DATASET EXTRACT Block Start

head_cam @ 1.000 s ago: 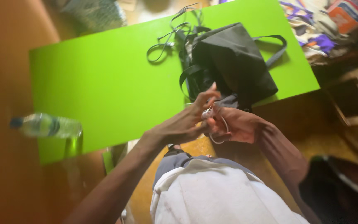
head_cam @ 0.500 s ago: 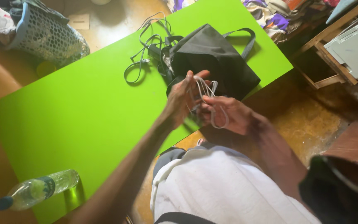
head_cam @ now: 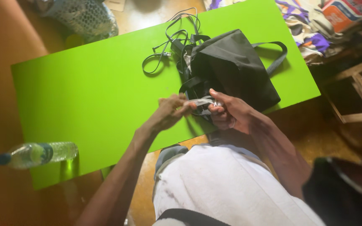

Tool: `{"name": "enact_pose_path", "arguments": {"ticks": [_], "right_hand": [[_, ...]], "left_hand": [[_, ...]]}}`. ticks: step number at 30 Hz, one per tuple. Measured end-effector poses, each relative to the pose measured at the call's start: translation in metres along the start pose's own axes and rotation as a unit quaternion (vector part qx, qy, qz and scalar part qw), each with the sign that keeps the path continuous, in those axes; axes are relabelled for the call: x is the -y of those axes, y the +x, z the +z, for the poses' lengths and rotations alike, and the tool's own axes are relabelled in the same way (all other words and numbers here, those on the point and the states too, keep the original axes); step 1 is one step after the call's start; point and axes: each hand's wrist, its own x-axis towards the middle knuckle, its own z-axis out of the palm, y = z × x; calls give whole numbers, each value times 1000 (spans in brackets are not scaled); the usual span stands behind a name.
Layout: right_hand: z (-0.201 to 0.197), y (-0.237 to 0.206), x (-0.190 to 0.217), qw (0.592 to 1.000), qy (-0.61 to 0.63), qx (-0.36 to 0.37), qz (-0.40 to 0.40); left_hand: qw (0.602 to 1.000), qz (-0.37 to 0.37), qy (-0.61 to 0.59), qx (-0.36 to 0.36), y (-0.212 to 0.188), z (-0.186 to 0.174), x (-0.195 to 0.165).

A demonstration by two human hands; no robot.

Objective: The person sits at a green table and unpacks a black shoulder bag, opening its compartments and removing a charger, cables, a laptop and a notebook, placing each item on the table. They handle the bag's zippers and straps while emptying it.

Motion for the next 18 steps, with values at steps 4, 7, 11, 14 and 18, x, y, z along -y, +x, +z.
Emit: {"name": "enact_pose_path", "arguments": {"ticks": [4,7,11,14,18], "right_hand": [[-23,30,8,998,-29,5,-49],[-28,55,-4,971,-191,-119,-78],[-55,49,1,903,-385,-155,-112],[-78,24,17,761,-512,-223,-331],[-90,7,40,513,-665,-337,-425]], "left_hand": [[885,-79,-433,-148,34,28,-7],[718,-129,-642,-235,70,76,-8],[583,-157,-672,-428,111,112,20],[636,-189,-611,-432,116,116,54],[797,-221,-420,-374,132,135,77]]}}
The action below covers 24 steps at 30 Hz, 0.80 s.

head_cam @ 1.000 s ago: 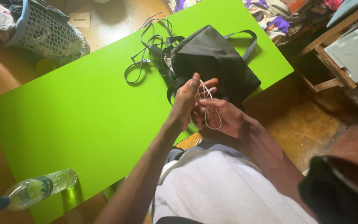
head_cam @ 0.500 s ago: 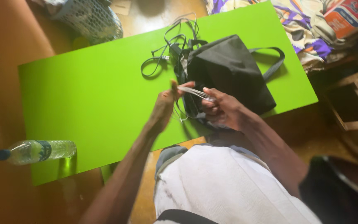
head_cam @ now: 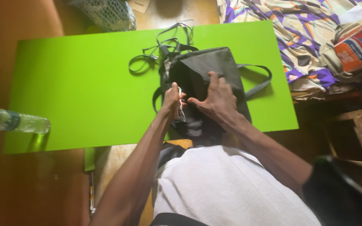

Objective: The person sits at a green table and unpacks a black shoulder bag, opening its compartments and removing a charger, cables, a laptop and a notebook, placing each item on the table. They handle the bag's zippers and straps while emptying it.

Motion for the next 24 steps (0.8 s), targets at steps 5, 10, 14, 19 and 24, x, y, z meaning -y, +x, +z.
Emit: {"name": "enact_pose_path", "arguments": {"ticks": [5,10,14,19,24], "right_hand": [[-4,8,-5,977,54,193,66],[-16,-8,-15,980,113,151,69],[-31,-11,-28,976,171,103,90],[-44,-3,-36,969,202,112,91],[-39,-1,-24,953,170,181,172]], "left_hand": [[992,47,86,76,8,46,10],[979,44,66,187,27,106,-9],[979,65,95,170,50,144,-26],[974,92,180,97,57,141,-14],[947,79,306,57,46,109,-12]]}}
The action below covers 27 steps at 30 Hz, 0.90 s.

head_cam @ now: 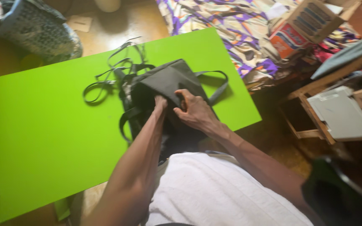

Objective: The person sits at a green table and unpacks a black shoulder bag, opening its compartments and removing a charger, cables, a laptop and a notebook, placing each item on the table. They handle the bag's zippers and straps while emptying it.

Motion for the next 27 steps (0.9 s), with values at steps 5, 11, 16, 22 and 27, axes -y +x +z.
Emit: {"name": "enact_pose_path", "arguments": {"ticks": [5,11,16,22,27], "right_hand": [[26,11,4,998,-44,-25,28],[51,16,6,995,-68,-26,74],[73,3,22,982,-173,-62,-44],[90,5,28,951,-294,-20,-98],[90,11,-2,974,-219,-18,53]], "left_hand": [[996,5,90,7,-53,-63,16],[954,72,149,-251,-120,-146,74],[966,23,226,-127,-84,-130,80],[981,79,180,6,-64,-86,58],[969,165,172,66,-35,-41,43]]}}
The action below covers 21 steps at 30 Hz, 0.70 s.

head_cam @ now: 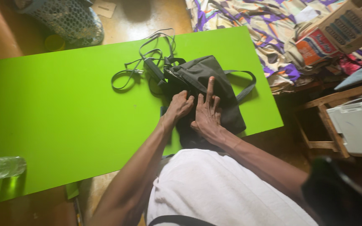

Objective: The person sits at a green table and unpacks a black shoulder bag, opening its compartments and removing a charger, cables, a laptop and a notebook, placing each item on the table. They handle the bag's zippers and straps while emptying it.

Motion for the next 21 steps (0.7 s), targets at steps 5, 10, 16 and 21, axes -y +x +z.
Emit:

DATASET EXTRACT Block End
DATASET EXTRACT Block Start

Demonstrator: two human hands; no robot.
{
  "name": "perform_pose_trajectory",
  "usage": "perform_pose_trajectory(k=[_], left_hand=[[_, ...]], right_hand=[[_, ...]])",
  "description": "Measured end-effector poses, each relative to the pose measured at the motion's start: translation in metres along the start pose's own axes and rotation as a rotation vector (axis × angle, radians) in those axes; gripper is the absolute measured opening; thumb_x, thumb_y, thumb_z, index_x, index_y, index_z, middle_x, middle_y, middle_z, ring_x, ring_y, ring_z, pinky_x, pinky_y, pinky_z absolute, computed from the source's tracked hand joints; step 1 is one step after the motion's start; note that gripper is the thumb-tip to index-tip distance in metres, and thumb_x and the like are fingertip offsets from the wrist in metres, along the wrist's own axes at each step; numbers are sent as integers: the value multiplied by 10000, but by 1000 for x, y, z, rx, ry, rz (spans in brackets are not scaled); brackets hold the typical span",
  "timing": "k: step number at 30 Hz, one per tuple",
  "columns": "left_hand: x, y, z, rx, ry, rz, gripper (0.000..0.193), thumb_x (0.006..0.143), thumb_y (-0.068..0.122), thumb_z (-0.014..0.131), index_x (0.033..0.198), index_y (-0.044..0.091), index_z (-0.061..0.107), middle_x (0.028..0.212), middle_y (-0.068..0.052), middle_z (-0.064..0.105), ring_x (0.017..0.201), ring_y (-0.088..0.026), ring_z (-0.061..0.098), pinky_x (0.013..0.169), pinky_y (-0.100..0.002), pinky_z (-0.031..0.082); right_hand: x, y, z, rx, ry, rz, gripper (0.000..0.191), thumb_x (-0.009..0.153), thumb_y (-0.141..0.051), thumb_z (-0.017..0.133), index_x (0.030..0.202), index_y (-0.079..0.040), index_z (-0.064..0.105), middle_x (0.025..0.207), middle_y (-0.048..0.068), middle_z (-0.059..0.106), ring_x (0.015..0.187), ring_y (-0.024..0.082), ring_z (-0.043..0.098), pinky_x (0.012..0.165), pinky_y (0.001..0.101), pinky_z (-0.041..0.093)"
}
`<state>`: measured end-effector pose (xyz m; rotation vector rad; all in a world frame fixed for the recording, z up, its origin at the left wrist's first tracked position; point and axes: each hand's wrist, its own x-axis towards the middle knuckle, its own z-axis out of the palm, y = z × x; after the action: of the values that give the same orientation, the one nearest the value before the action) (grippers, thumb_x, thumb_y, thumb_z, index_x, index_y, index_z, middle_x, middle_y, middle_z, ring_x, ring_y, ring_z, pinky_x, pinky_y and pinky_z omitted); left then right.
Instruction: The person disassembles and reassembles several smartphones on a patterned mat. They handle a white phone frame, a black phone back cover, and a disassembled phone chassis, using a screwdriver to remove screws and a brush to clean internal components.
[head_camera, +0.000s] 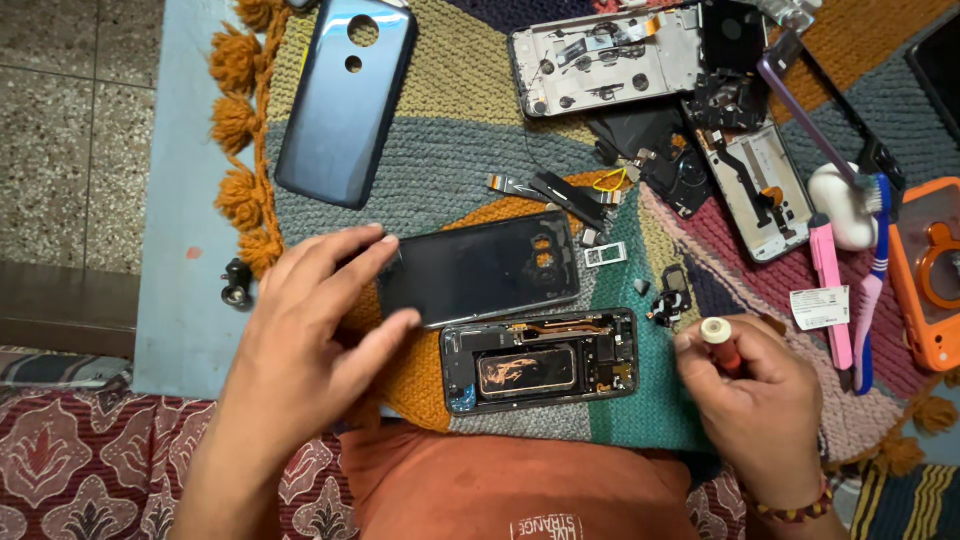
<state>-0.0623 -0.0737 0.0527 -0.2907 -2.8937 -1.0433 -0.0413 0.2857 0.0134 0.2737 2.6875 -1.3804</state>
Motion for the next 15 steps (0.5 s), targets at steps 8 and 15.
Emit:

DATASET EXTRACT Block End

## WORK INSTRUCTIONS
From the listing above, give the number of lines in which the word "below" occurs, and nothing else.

## RESULT OF THIS EXERCISE
3